Write out each line of the entries below that holds the word "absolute".

[Recorded data]
== Segment start ==
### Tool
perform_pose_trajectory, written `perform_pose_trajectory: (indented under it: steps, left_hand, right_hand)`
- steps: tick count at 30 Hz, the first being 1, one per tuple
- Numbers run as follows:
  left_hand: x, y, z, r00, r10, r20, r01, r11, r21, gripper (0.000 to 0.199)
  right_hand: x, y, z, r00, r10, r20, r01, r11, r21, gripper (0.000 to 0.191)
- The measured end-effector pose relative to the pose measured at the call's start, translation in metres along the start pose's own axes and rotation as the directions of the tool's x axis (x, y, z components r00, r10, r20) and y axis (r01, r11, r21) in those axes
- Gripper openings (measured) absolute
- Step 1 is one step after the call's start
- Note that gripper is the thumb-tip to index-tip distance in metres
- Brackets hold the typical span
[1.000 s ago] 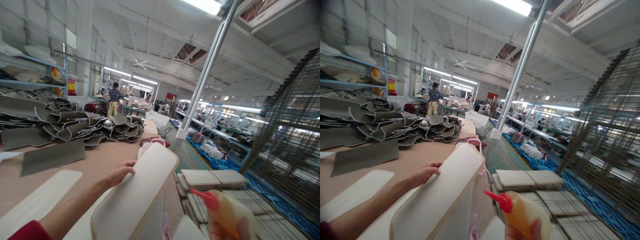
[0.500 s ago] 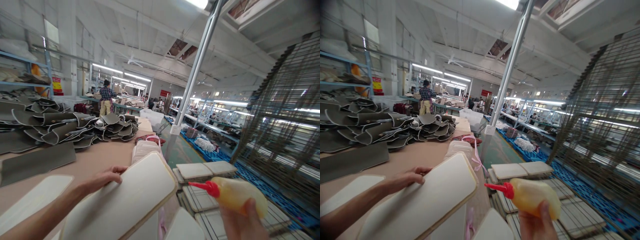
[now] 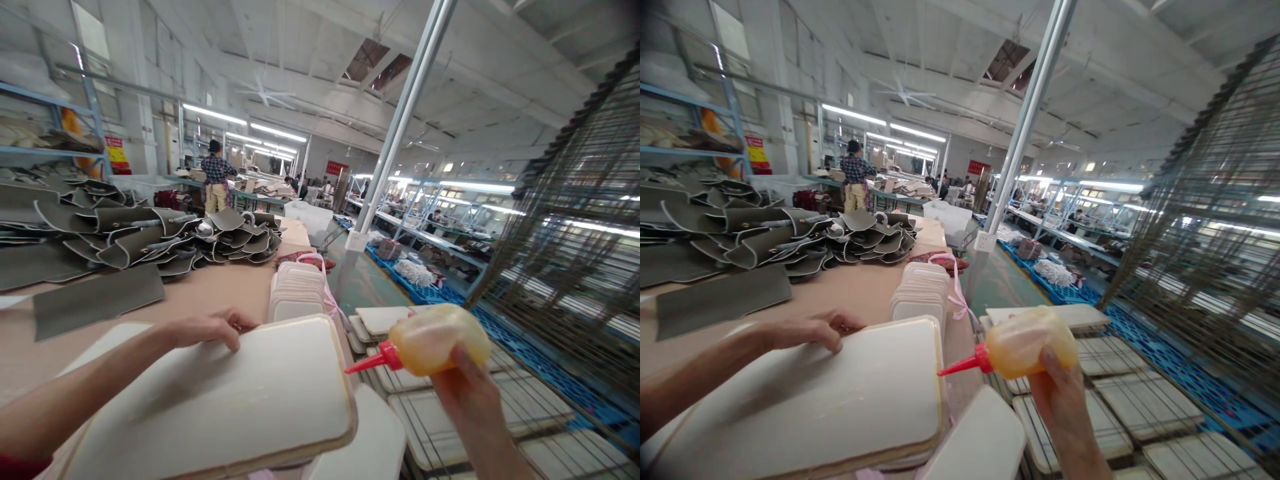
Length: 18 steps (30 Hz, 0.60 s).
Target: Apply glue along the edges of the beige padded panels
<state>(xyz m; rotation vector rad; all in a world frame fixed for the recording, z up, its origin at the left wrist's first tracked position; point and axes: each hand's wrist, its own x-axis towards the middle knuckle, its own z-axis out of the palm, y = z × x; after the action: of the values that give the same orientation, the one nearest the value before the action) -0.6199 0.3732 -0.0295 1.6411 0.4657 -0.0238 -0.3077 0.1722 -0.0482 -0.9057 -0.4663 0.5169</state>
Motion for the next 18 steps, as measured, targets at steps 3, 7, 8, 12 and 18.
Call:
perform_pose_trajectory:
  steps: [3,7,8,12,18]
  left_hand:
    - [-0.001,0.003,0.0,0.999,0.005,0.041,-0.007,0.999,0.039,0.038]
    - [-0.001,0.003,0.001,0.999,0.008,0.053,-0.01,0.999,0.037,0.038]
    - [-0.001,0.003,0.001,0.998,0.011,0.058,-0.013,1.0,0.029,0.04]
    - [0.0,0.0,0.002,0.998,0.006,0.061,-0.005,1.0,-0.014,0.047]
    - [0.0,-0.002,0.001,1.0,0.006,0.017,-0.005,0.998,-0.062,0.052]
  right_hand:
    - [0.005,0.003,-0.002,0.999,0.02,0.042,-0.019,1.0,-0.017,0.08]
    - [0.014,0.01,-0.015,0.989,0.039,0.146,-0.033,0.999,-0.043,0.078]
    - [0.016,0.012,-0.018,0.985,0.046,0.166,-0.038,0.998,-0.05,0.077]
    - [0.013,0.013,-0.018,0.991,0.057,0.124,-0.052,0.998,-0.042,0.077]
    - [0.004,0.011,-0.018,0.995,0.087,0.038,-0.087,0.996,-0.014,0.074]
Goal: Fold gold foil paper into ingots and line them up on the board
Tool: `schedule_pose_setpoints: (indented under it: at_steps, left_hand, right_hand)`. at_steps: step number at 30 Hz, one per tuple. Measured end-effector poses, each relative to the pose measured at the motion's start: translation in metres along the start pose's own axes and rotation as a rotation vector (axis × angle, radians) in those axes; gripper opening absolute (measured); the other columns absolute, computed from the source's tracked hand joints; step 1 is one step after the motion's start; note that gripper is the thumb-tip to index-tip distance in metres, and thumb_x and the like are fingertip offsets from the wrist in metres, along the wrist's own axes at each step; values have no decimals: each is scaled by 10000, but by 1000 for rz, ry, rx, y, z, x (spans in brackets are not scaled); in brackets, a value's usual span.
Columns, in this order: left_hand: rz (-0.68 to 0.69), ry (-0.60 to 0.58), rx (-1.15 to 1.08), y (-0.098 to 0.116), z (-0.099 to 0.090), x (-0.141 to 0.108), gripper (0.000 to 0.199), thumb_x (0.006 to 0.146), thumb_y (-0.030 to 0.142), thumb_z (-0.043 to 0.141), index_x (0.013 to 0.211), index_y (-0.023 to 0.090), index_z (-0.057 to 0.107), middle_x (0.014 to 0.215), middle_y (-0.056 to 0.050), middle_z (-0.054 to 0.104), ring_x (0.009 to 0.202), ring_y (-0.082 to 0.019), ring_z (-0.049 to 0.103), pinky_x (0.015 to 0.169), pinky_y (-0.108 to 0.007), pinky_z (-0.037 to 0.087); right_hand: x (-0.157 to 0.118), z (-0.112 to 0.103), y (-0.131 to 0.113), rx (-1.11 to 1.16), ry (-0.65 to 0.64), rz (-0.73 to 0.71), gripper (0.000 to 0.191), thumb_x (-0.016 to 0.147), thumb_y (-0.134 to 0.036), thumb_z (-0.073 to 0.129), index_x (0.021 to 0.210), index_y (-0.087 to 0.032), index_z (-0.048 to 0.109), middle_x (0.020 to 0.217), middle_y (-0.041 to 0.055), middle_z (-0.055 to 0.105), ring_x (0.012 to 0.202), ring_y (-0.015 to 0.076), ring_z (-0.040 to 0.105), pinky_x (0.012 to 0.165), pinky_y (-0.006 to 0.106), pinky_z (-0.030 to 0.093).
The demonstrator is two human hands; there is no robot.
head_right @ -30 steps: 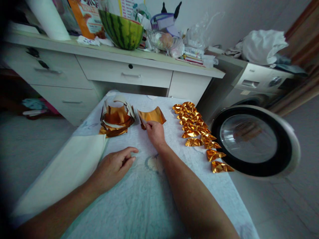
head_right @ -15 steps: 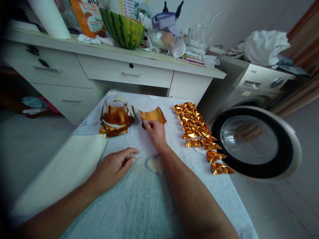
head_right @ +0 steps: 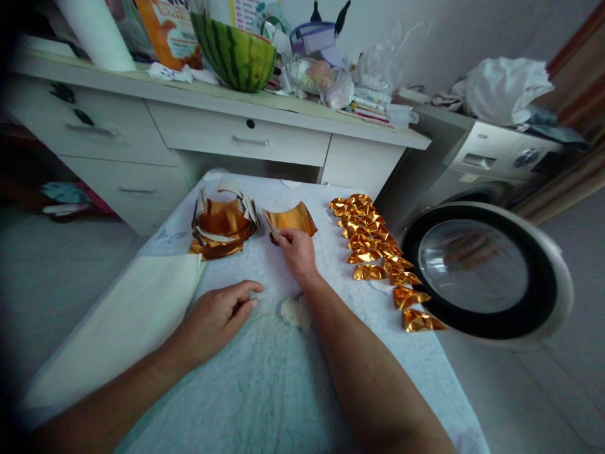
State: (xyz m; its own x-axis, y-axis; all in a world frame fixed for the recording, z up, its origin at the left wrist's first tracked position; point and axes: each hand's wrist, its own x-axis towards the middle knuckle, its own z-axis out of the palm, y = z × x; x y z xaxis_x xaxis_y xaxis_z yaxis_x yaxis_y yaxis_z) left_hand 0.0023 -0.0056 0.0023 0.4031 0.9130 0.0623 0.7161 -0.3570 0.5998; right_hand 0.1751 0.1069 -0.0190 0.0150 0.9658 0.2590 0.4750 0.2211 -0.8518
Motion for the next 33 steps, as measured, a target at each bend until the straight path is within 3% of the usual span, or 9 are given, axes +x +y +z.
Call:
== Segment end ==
_PROBLEM SOLUTION_
- Gripper openings (measured) absolute
Tool: `schedule_pose_setpoints: (indented under it: at_steps, left_hand, right_hand)`. at_steps: step number at 30 Hz, one per tuple. Measured end-effector poses, each relative to the pose measured at the motion's start: translation in metres along the start pose's own axes and rotation as a rotation vector (axis × angle, radians) in those axes; gripper opening absolute (measured); the other columns absolute, computed from the source's tracked hand joints; step 1 is one step after the motion's start; note that gripper is the thumb-tip to index-tip distance in metres, and thumb_x and the like are fingertip offsets from the wrist in metres, along the wrist's own axes at each step; values have no decimals: each is scaled by 10000, but by 1000 for rz, ry, rx, y, z, x (spans in brackets are not scaled); in brackets, a value's usual span.

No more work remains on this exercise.